» EXERCISE DETAILS
Reproduce each line of the following material exactly, omitting the images.
[[ DATA SECTION open ]]
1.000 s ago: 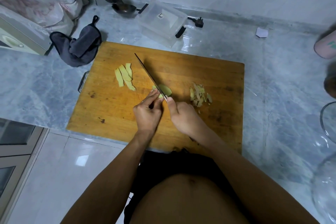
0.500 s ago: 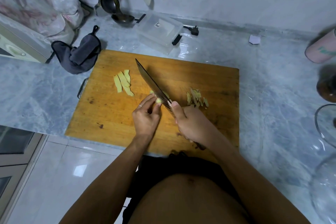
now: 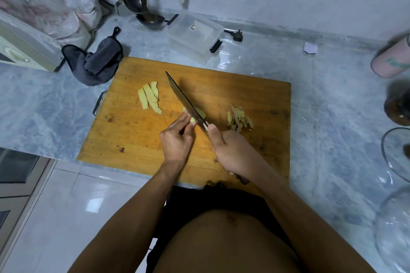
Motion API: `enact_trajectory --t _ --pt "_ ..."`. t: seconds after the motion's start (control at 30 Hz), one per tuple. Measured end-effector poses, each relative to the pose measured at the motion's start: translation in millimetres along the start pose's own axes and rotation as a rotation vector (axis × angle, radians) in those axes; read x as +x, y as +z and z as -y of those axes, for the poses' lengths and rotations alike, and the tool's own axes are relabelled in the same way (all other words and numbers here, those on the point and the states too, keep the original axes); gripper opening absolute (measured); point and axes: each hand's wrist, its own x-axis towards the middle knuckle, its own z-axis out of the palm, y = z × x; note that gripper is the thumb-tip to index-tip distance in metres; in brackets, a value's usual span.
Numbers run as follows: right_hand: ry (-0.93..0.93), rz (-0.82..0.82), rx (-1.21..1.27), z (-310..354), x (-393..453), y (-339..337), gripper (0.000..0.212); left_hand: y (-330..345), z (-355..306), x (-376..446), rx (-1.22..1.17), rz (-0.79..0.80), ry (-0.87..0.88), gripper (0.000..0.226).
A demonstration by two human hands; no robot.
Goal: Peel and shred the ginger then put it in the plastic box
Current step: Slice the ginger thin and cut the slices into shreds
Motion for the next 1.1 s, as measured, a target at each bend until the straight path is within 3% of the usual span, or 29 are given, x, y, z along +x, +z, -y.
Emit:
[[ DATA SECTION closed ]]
» WRITTEN SOLUTION
1.000 s ago: 
0.500 s ago: 
now: 
Motion API: `enact_trajectory --t _ --pt "_ ..."`. t: seconds after the motion's start (control at 30 Hz), one per tuple. Measured end-effector poses, each relative to the pose measured at the motion's start: translation in millimetres along the start pose's own axes and rotation as a rotation vector (axis × angle, radians) in those axes; read x as +x, y as +z and z as -y of those axes, for the poses' lengths and rotations alike, and the tool's own axes are relabelled in the same way (all other words and numbers here, those on the point and the states too, keep the original axes); gripper opening absolute (measured); point and axes: each hand's wrist, its own x-axis towards the middle knuckle, its own z-axis out of the palm, y = z × x; note that gripper is the thumb-tip to index-tip distance in metres; in brackets, a value's usual span.
Numbers run as follows: right_hand: ry (-0.93..0.93), rz (-0.82..0.82), rx (-1.21..1.27), z (-310..354), x (-393..453), y (-339..337), gripper (0.000..0.212); left_hand: y (-330..345), z (-355..306), x (-376..446), rx (-1.22..1.17), rz (-0.79..0.80), ry (-0.87..0.88), gripper (0.000..0.226).
A demonstration by two human hands; no robot.
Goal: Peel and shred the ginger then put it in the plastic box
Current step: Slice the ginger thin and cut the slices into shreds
Motion for the next 1.1 s, as measured, a target at each bend until the straight path is within 3% of the usual span, or 29 are given, x, y, z along +x, +z, -y.
Emit:

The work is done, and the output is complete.